**WORK INSTRUCTIONS**
Exactly reproduce the lines beginning with the line that includes "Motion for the" and ending with the last line of the data.
─── PROVIDED MATERIAL ───
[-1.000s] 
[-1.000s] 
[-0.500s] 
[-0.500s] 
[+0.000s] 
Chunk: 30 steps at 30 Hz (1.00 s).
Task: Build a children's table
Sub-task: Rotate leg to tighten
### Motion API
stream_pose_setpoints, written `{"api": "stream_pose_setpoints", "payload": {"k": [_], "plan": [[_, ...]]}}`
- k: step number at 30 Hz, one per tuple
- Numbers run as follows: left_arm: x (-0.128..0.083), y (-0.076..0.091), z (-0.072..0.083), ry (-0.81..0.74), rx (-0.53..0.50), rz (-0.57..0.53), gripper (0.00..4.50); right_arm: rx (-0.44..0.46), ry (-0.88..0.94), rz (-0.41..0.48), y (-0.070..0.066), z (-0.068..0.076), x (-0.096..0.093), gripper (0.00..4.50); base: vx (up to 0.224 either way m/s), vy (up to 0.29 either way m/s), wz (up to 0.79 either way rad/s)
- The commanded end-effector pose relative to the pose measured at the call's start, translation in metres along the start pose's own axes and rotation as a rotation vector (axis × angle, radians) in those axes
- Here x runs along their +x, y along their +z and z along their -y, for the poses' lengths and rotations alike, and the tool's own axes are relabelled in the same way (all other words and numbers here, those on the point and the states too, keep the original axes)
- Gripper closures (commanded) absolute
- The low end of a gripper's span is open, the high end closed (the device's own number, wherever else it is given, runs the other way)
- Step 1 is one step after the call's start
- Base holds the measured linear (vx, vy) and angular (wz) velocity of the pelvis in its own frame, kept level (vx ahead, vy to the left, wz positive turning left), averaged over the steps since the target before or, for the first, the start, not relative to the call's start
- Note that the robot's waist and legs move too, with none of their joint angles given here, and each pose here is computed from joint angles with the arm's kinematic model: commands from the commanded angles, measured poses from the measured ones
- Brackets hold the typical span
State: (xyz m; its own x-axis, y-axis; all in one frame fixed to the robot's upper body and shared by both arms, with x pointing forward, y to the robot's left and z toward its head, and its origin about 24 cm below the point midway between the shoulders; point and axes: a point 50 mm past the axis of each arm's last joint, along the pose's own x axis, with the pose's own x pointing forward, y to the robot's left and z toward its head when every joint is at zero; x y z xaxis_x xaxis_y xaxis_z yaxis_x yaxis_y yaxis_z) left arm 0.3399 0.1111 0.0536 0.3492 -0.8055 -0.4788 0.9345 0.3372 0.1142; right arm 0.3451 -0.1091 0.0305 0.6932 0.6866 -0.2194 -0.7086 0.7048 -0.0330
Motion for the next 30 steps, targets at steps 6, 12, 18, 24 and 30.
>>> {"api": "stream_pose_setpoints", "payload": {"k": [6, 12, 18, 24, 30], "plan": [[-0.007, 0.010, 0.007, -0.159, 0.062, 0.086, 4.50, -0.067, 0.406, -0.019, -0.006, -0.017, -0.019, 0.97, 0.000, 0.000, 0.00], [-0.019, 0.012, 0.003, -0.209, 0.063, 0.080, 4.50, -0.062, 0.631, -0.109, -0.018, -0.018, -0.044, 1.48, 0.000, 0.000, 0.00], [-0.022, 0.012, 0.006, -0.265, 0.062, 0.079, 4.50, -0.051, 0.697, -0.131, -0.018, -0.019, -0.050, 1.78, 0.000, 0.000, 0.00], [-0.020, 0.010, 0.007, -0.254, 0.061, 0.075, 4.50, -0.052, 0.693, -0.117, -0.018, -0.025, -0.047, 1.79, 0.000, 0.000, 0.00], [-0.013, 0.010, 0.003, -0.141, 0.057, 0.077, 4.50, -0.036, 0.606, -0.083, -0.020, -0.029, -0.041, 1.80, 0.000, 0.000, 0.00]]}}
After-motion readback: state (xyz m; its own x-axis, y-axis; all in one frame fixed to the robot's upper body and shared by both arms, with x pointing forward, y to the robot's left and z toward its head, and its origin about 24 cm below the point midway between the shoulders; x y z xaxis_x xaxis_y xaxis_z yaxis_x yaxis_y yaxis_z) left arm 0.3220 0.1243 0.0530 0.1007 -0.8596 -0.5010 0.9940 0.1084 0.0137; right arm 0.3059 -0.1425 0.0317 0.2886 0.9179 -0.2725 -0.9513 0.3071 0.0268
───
**YOUR SOLUTION**
Motion for the next 30 steps, targets at steps 6, 12, 18, 24 and 30.
>>> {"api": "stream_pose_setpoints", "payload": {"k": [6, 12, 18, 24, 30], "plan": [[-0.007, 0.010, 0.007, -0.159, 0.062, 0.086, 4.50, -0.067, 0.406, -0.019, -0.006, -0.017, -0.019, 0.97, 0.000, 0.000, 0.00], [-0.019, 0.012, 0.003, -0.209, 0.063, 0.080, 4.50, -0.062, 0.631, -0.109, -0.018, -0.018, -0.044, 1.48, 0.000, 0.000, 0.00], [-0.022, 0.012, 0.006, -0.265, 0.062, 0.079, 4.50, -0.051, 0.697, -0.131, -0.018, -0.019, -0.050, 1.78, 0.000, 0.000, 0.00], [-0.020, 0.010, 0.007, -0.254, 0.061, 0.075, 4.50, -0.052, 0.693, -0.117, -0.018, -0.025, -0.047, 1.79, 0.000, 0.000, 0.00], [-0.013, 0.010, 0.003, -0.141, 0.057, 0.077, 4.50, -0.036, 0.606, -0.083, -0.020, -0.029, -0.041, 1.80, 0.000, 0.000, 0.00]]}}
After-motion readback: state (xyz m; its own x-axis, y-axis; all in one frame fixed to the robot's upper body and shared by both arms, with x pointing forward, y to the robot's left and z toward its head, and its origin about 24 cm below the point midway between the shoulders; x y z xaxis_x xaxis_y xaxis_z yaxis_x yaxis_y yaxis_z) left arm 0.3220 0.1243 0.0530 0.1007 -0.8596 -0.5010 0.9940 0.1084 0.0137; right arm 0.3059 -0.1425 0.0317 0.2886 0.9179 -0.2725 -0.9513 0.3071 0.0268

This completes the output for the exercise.